2. Then, you should run the following command and verify that your fp32 symbolic model runs inference as expected.
```
# Launch FP32 Inference
python imagenet_inference.py --symbol-file=./model/custom-symbol.json --param-file=./model/custom-0000.params --rgb-mean=* --rgb-std=* --num-skipped-batches=* --batch-size=* --num-inference-batches=*--dataset=./data/* --ctx=cpu
```
3. Then, you should add `rgb_mean`, `rgb_std` and `excluded_sym_names` in this script.
4. Then, you can run the following command for quantization:
```
python imagenet_gen_qsym_mkldnn.py --model=custom --num-calib-batches=5 --calib-mode=naive
```
5. After quantization, the quantized symbol and parameter files will be saved in the `model/` directory.
6. Finally, you can run INT8 inference:
```
# Launch INT8 Inference
python imagenet_inference.py --symbol-file=./model/*.json --param-file=./model/*.params --rgb-mean=* --rgb-std=* --num-skipped-batches=* --batch-size=* --num-inference-batches=*--dataset=./data/* --ctx=cpu
# Launch dummy data Inference
bash ./launch_inference_mkldnn.sh -s ./model/*.json
```
<h2 id="2">Model Quantization with CUDNN</h2>
This folder contains examples of quantizing a FP32 model with or without calibration and using the calibrated
quantized for inference. Two pre-trained imagenet models are taken as examples for quantization. One is
[Resnet-152](http://data.mxnet.io/models/imagenet/resnet/152-layers/), and the other one is
[Inception with BatchNorm](http://data.mxnet.io/models/imagenet/inception-bn/). The calibration dataset
is the [validation dataset](http://data.mxnet.io/data/val_256_q90.rec) for testing the pre-trained models.
Here are the details of the four files in this folder.
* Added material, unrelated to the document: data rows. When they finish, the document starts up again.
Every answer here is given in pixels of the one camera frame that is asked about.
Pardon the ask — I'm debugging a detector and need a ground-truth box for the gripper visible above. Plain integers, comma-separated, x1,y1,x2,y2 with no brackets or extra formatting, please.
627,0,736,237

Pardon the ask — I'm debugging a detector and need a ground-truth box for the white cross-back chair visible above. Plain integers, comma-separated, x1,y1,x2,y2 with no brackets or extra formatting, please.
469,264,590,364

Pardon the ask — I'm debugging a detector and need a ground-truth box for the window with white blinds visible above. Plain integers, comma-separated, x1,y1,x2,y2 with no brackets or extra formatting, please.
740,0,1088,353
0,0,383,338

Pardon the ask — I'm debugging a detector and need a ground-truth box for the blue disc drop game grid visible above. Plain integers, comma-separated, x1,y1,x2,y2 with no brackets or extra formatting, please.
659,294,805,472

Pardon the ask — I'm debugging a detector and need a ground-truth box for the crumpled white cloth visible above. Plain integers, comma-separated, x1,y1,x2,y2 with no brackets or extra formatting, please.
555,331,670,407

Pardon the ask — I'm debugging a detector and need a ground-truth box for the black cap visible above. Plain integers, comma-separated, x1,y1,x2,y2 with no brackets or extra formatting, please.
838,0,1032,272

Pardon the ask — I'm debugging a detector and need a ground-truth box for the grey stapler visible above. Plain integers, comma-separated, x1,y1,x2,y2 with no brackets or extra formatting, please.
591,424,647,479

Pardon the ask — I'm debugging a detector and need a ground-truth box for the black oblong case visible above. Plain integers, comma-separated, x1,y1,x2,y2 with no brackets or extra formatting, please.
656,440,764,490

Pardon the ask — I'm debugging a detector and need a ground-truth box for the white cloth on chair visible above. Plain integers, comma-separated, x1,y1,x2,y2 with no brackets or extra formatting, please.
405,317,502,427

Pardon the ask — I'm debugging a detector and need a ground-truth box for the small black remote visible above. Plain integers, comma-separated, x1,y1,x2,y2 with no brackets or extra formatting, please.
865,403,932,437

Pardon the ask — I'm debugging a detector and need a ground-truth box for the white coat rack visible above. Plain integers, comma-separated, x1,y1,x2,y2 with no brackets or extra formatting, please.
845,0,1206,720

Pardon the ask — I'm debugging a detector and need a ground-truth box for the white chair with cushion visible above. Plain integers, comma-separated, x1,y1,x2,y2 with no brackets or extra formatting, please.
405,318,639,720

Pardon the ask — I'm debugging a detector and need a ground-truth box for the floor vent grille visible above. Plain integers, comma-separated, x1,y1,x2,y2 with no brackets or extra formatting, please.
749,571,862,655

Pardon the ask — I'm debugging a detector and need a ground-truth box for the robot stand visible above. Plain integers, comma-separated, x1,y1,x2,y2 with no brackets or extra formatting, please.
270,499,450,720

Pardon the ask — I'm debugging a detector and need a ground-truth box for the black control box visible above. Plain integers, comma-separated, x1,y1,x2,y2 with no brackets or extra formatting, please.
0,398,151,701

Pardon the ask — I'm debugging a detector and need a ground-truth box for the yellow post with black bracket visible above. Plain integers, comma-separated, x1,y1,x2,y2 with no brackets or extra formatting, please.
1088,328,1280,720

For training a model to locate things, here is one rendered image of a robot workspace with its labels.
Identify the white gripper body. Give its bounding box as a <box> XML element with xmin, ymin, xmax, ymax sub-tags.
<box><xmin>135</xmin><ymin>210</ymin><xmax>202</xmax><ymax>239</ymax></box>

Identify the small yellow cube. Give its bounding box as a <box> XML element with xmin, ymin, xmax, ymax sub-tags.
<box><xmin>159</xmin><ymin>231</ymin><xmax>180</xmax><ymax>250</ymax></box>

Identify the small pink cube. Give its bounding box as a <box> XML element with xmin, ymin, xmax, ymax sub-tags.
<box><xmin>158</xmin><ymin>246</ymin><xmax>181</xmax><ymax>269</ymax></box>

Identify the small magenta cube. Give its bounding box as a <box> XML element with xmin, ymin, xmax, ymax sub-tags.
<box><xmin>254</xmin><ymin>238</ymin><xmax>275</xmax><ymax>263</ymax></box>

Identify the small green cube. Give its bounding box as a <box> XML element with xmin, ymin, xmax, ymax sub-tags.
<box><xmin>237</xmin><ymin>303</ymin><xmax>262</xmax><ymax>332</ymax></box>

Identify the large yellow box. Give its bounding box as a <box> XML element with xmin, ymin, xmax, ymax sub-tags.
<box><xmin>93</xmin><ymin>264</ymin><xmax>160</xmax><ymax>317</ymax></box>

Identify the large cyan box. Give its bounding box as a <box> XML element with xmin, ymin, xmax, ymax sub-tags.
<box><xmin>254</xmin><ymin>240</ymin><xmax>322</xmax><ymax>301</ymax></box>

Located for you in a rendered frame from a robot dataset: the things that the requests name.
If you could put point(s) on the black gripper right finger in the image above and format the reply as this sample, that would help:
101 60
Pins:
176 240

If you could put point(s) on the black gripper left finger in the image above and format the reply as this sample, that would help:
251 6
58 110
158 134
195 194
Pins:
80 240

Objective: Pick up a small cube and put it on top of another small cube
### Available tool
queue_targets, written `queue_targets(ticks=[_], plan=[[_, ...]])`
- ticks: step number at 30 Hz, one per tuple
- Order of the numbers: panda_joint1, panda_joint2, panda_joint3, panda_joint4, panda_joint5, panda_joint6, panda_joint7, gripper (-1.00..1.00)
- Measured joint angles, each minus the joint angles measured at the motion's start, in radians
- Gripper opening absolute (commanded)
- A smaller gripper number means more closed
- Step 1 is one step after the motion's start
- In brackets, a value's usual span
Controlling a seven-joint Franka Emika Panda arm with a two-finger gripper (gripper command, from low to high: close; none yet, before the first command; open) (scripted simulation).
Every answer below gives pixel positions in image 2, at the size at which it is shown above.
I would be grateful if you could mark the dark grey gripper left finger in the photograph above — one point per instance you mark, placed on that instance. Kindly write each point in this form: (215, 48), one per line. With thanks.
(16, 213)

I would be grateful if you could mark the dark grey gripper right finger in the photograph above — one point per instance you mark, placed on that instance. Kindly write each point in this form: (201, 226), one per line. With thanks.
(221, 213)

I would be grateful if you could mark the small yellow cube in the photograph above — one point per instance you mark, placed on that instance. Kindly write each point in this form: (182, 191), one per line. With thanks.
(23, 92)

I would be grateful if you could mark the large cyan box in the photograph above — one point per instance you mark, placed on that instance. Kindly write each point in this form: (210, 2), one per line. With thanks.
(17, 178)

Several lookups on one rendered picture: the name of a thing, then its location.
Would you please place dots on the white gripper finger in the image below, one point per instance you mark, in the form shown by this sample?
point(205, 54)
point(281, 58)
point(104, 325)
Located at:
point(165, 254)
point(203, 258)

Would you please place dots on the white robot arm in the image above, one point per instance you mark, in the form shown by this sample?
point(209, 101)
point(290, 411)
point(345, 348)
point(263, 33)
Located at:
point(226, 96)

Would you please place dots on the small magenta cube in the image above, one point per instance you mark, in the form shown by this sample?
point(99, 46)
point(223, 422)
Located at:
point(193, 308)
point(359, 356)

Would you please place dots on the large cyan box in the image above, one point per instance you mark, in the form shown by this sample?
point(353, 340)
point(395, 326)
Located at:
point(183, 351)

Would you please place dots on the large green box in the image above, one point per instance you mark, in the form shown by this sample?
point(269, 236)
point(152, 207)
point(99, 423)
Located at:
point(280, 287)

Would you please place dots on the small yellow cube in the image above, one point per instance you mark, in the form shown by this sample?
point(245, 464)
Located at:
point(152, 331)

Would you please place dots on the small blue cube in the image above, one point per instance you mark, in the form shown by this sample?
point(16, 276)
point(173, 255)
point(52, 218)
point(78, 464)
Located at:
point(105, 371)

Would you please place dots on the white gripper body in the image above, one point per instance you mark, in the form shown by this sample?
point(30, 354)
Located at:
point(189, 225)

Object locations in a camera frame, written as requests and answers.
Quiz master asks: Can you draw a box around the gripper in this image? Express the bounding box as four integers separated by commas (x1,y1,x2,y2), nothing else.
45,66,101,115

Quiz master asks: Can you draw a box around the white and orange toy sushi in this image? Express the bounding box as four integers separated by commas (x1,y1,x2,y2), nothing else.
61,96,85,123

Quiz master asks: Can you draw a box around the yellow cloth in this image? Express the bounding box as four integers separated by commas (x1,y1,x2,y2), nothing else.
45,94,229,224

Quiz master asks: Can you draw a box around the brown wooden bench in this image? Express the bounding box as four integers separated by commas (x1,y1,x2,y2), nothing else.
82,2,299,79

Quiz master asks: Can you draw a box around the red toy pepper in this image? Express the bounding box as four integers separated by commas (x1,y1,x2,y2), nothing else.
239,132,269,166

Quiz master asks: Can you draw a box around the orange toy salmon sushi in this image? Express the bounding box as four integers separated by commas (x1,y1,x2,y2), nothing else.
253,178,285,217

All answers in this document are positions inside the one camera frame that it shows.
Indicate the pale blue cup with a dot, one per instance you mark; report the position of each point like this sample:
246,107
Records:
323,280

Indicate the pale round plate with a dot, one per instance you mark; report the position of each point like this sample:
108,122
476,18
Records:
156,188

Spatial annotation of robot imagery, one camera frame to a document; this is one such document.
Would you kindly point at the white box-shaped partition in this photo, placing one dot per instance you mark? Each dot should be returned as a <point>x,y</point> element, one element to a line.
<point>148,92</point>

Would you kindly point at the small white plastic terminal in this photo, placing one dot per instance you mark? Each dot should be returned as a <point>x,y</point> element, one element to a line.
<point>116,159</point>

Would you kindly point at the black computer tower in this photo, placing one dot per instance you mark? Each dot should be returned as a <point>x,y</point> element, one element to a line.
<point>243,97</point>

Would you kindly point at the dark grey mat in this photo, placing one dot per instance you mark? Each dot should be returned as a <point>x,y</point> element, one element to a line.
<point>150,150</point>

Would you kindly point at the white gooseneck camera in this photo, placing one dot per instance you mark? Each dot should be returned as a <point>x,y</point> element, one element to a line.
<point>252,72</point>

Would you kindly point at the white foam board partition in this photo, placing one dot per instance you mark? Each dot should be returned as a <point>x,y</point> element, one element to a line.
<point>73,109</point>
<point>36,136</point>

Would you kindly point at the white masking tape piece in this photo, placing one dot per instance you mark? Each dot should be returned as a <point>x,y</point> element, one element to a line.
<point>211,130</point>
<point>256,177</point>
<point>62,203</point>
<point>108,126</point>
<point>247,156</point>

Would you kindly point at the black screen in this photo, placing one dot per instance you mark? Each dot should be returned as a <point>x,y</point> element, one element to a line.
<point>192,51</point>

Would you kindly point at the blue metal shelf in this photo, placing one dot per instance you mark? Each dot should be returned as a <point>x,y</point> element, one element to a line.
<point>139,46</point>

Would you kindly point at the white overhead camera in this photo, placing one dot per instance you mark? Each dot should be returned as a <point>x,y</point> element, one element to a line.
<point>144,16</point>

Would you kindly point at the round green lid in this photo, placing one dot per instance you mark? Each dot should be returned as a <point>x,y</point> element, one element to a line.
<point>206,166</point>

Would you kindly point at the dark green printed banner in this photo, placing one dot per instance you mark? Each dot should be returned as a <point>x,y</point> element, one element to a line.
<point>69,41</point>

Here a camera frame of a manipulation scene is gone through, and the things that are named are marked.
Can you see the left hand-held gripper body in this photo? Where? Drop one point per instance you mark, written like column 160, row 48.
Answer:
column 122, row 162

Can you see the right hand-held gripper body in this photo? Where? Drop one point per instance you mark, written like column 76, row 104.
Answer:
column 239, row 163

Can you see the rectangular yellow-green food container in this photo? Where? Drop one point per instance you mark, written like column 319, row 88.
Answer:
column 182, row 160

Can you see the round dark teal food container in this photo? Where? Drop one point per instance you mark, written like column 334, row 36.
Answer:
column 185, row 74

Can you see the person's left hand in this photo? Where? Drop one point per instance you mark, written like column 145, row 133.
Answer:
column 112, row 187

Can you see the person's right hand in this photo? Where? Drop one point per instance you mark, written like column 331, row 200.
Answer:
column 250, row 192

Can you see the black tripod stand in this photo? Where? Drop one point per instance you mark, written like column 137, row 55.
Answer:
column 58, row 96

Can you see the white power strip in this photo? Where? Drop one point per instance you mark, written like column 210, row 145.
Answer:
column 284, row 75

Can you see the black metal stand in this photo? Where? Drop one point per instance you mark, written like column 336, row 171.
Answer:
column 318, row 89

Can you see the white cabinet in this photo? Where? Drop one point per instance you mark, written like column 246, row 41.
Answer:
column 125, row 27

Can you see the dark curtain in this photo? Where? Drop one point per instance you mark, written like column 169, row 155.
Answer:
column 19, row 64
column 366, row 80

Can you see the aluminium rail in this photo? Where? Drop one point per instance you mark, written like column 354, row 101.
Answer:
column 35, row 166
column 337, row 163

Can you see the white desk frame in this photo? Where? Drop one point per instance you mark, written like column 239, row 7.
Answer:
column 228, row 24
- `imagenet_gen_qsym.py` This script provides an example of taking FP32 models and calibration dataset to generate
calibrated quantized models. When launched for the first time, the script would download the user-specified model,
either Resnet-152 or Inception,
and calibration dataset into `model` and `data` folders, respectively. The generated quantized models can be found in
the `model` folder.
- `imagenet_inference.py` This script is used for calculating the accuracy of FP32 models or quantized models on the
validation dataset which was downloaded for calibration in `imagenet_gen_qsym.py`.
- `launch_quantize.sh` This is a shell script that generates various quantized models for Resnet-152 and
Inception with BatchNorm with different configurations. Users can copy and paste the command from the script to
the console to run model quantization for a specific configuration.
- `launch_inference.sh` This is a shell script that calculate the accuracies of all the quantized models generated
by invoking `launch_quantize.sh`.
**NOTE**:
- This example has only been tested on Linux systems.
- Performance is expected to decrease with GPU, however the memory footprint of a quantized model is smaller. The purpose of the quantization implementation is to minimize accuracy loss when converting FP32 models to INT8. MXNet community is working on improving the performance.